Building a better bead

Published 4:00 am Saturday, February 24, 2007

Candy-like handmade glass beads in Walt and Pat Francis' store south of Madras. Most of those pictured were imported from the Czech Republic and elsewhere.

MADRAS – His hands shake noticeably when he is anywhere other than his shop.

As soon as he lights his torch though, ”it quits,” says Walt Francis, 65.

”I got arthritis now and a few other things – who knows what,” he says.

The bead maker and his wife, jewelry maker Pat Francis, are in their 11th year of business south of the Madras city limits on U.S. Highway 97.

They don’t do trade shows and they don’t hawk their wares online. Mostly they sit quietly in their store called Old Hat Glass Beads, and make things.

”We’re the only bead makers that are stationary,” says Pat Francis, 62.

When the sun shines into the building’s wraparound windows, she turns on fans so the glass-beaded curtains she designed will wave and glitter, and attract attention.

Artist Betty Devine discovered the shop almost a decade ago when her husband had a business conference in Sunriver. Devine, whose jewelry shows regularly at galleries in her native Minnesota, saw the words ”dichroic glass beads” outside the Francis’s store and thought it was a mirage.

She has traveled back to Central Oregon to visit the store several times since.

”They have something unique,” she says of Walt Francis’s beads. Devine has made and sold a number of pieces from beads she has bought there.

”But I’ve kept some to wear myself. I like them so much,” she says.

Word of mouth, and little else, has kept the store afloat.

”We’re computer illiterates,” says Pat Francis about their lack of a Web site. She advertises in Lapidary Journal, but otherwise, the couple is isolated from the greater bead-making universe.

Jewelry makers do, however, learn about Walt’s beads, and they sometimes travel hundreds of miles to get them at the store.

One by one, the mustachioed glass blower twirls and pulls on small pieces of molten glass with tools he has made himself.

It is delicate, intense work.

Walt Francis starts with sheets of the dichroic material – a product of NASA aerospace engineering – as well as colored glass rods from Venice, Italy, world headquarters for glass artists.

Add light to his beads, some of which envelop a mushroom-like shape, or are stippled with color, or striped with the reflective metals, and the pieces, Pat Francis boasts, come alive.

The couple sells a range of imported beads that start in price at less than a dollar. Walt Francis’s handcrafted pieces start at around $6; his more elaborate pieces sell for $20 to $30.

High on the store’s back wall, a worn and dirty Stetson rests on a nail, far from the shimmering merchandise below.

The hat represents a life the couple gave up, one that had them wandering, looking for bits of wood and bone and rock in the Central Oregon desert. The found objects made their way into extravagant plant and flower arrangements the couple used to make and sell. An orange cargo van outside their store has 450,000 miles clocked on it – testimony to the extensive traveling required in that line of work.
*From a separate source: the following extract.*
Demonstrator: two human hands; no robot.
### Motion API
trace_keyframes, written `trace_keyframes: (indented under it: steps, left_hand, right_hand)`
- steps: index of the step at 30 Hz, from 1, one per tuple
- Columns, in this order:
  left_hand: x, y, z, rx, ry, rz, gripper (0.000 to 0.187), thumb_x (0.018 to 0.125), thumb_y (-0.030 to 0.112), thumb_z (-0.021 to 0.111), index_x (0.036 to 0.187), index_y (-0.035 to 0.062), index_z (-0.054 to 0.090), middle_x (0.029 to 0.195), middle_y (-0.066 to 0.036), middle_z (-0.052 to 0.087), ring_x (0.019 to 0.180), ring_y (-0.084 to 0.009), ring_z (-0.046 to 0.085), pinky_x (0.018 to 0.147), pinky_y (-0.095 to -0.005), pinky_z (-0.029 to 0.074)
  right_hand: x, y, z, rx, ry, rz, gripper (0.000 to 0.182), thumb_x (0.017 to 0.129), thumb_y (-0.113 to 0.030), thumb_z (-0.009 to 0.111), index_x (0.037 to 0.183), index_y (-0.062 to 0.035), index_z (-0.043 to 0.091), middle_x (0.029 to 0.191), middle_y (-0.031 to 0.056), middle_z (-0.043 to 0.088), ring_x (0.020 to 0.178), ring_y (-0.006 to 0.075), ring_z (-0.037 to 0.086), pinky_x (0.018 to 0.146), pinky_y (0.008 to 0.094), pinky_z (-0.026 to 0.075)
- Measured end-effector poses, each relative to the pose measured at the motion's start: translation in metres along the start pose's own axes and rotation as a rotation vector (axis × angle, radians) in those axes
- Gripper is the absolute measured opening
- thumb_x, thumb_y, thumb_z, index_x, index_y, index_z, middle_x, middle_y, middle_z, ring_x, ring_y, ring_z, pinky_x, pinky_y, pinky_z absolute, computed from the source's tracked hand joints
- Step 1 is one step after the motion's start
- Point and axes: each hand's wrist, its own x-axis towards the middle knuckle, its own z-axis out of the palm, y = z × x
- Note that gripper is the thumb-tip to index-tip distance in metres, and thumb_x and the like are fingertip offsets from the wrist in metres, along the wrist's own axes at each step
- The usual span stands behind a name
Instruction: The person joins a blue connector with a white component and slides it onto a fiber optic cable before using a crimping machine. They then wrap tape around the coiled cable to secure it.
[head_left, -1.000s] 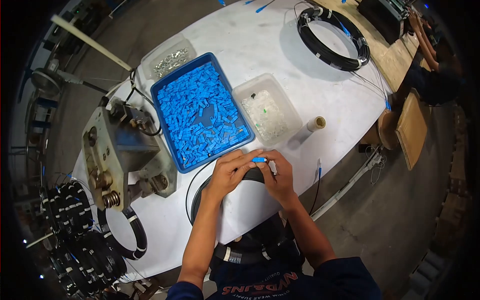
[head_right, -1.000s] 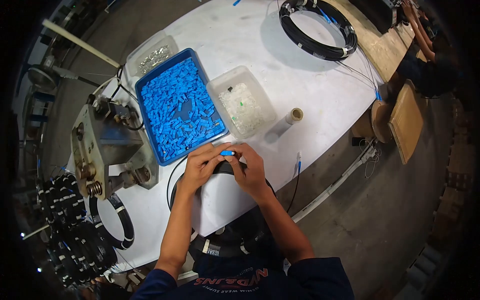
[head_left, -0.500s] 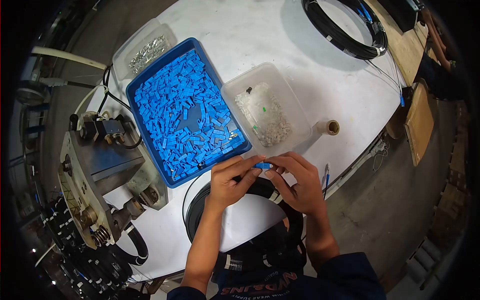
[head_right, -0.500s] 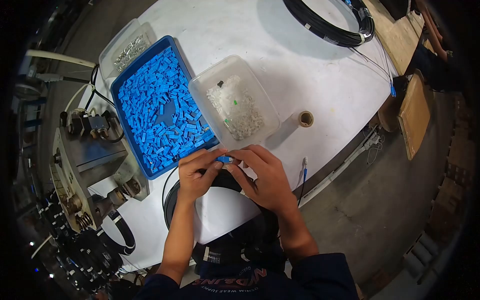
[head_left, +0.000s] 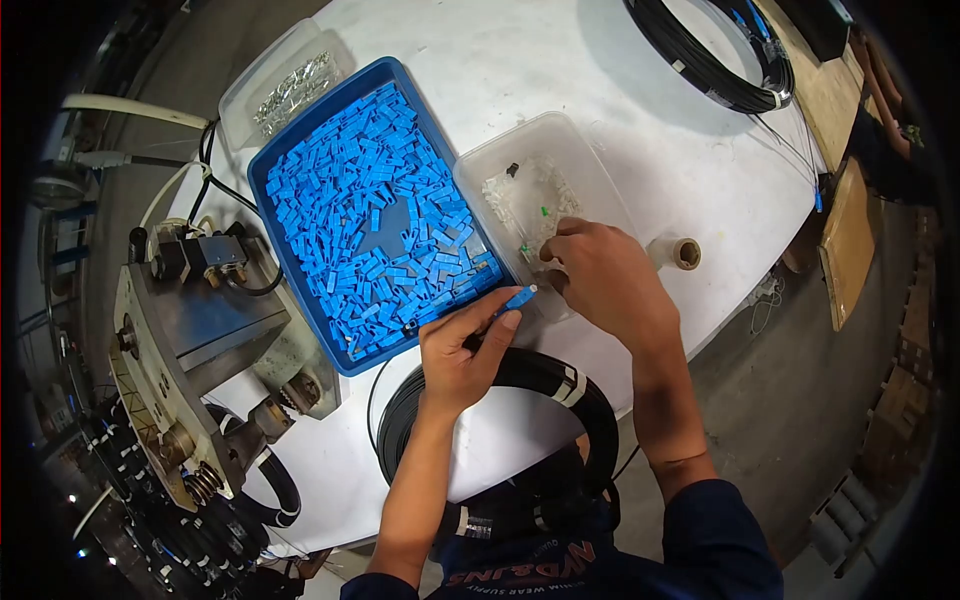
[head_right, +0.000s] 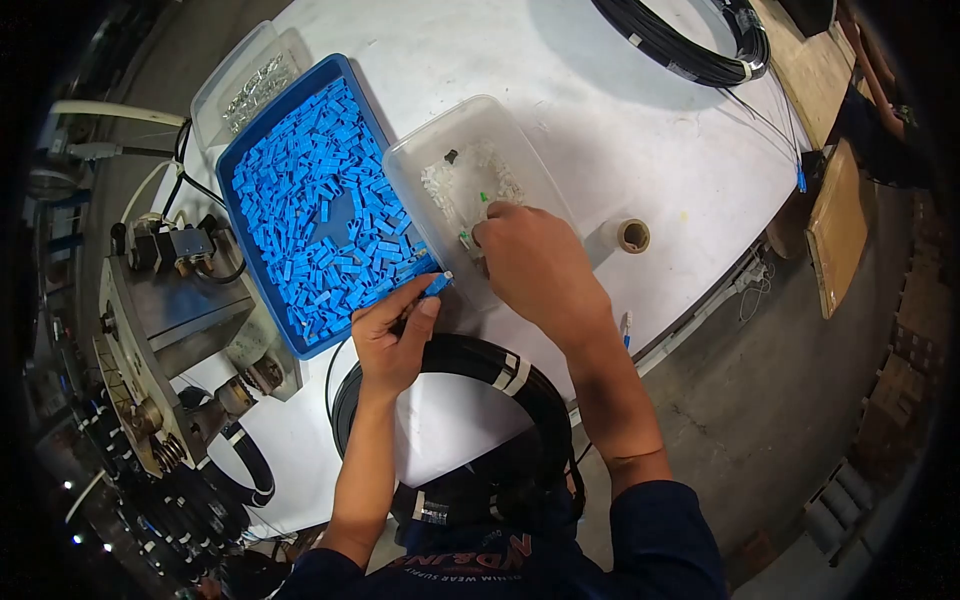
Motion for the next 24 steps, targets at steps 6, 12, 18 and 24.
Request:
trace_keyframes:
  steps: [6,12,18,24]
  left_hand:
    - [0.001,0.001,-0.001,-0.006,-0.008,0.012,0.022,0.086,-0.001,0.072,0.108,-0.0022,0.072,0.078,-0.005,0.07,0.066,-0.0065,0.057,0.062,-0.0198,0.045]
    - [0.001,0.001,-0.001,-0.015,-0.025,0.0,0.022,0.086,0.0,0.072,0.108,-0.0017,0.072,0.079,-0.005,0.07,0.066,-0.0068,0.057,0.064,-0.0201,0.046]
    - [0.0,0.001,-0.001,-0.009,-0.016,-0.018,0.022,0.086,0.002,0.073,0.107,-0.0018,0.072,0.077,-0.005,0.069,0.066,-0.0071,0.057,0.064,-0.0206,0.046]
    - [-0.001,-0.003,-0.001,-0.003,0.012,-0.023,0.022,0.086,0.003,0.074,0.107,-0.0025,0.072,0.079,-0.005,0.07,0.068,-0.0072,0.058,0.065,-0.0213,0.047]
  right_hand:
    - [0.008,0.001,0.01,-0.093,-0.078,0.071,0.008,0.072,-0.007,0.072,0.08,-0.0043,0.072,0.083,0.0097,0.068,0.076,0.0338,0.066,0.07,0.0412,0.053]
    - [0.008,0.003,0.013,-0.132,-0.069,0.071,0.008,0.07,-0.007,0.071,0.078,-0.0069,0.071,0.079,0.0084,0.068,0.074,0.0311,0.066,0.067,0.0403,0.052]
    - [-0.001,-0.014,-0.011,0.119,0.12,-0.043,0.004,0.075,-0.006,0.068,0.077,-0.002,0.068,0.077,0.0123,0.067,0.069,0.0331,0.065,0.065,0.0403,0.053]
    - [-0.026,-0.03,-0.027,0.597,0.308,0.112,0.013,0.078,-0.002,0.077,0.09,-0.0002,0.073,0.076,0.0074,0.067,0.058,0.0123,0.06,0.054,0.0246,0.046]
The labor, including the work of growing the plants, began to take its toll.

”We were going over the mountain two to three times a week,” says Pat Francis of their trips to markets in Portland and Seattle. ”We weren’t getting any younger.”

They bought a torch – the kind used on Pyrex for science-related glass – and Walt set about teaching himself the art of bead making.

”Once he sat down with that torch,” says Pat Francis, ”he just never got back up. So we decided glass was gonna be it.”

They leased the store, which had once been a Jeep dealership and most recently an auto body shop.

They took it for the 14-foot ceilings and the tall glass windows that look south and west. But it was a mess.

”The bay doors were hanging all cattywampus,” says Walt Francis. ”It needed work.”

Many of the couple’s first visitors weren’t customers but curious residents of Prineville and Madras.

”They came just to check it out,” says Walt Francis.

Some read the sign that said ”Glass Bead Maker” on the front of the building, and became confused. ”They came in here wanting to buy a glass bead maker,” says Pat Francis. ”I said, ‘OK, but you’ll have to feed him.’”

The store is no longer such an oddity in the town, according to the couple. Artists are few and far between in Madras, says Pat Francis, but that might change along with the area’s demographics.

She says she would like to see more of a community among those who devote their lives to aesthetic endeavors.

”But this is a town that’s had a real hard time changing,” she says.

Bead making – especially in the absence of a Web site – is not highly profitable, the couple admits.

”But we like what we’re doing,” says Walt Francis. ”It’s not stressful.”